Latta, familiar foe face off for 2nd time

10/22/2004

BOWLING GREEN - Two years have passed, but the issues facing Ohio have changed very little, said Scott McCarty, a Perrysburg Township Democrat trying for the second time to unseat State Rep. Bob Latta (R., Bowling Green).

Mr. Latta, 48, is seeking his second two-year term representing Ohio's 6th House District, which encompasses all of Wood County. He defeated Mr. McCarty for the job in 2002 by a more than two-to-one margin.

Mr. McCarty, 44, a union construction worker, said he felt compelled to take a second shot.

"I have some beliefs that need to be taken care of in Wood County, and they're not being taken care of," he said.

At the top of the list, he said, are jobs.

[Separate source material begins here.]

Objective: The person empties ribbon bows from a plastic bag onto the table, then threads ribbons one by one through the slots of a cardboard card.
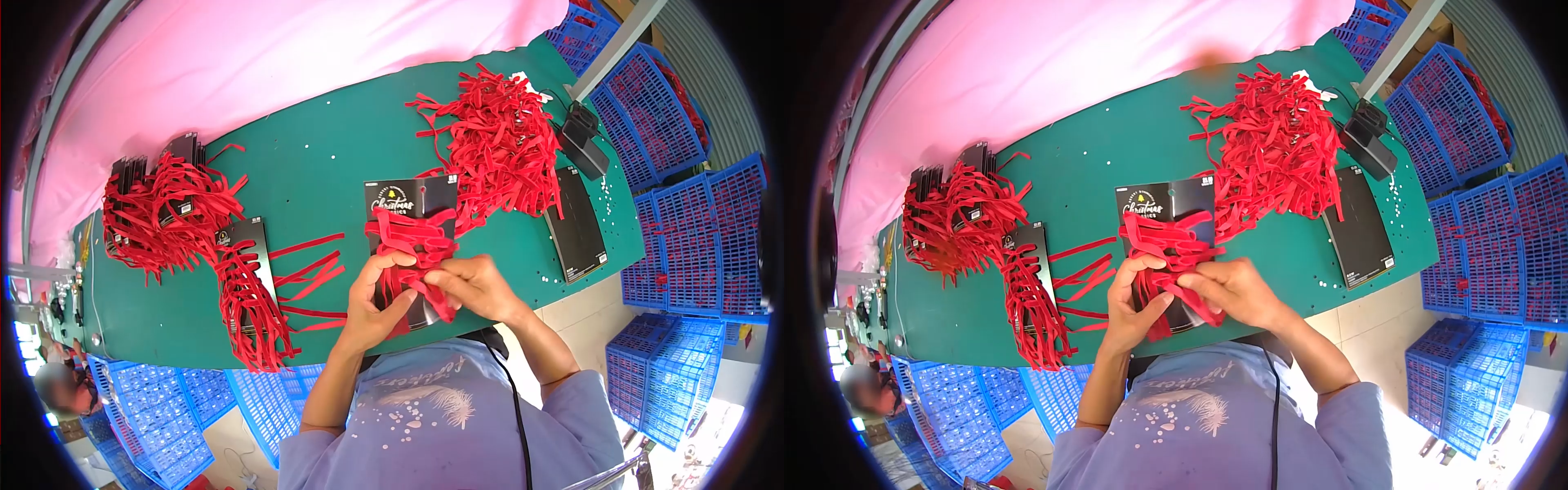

"We need jobs in northwest Ohio," Mr. McCarty said. "We have to stop outsourcing on the federal and state levels. Right here in Wood County in the 'Crossroads of America' we have some of the promised land in the United States to put manufacturing plants. We're 15 minutes to rails, 30 to 45 minutes to air and the Great Lakes. There are trucking companies all around. That's a selling point to companies that want to get their product out."

Putting people to work is the best way to cure what ails Ohio's economy, Mr. McCarty said. He also is a proponent of legalizing gambling so that dollars Ohioans now spend at casinos in Canada and neighboring states can stay in Ohio.

Mr. Latta disagrees. He said the state cannot overlook the social costs, specifically families bankrupted by the addiction of gambling.

"The questions is, should you really try to build your tax base off gambling? I don't think so," he said.

Knowing the state is looking at a $4 billion deficit going into its next two-year budget, Mr. Latta said the legislature will have to examine the areas where costs are increasing the most, specifically Medicaid.

"Everything is on the table because it's escalating so much and so fast," he said.

Mr. Latta, who sits on the House Ways and Means Committee and chairs the criminal justice committee, said he wants to make sure state tax dollars are being spent as effectively as possible, so that the maximum amount of education dollars, for example, goes to local school districts rather than to the state Department of Education in Columbus.

Although Mr. Latta supported a temporary 1-cent sales tax to help bail out the state's budgetary problems two years ago, he said he would not seek to renew that tax when it expires June 20, 2005.

"We told the people we wouldn't do it," he said.

Mr. McCarty said Ohioans probably do not even notice the tax, and, if elected, he would take a serious look at renewing it.

He said he wants to revamp school funding, close tax loopholes for businesses, and propose legislation that would stiffen environmental regulations and penalties for large-scale livestock operations like the dairy farm near Weston and two others proposed in Wood County.

"If these factory farms follow the environmental laws set down for them, I don't have a problem with them," he said. "But I have a problem with them dumping liquid wastes on fields that run into our water system in Wood County."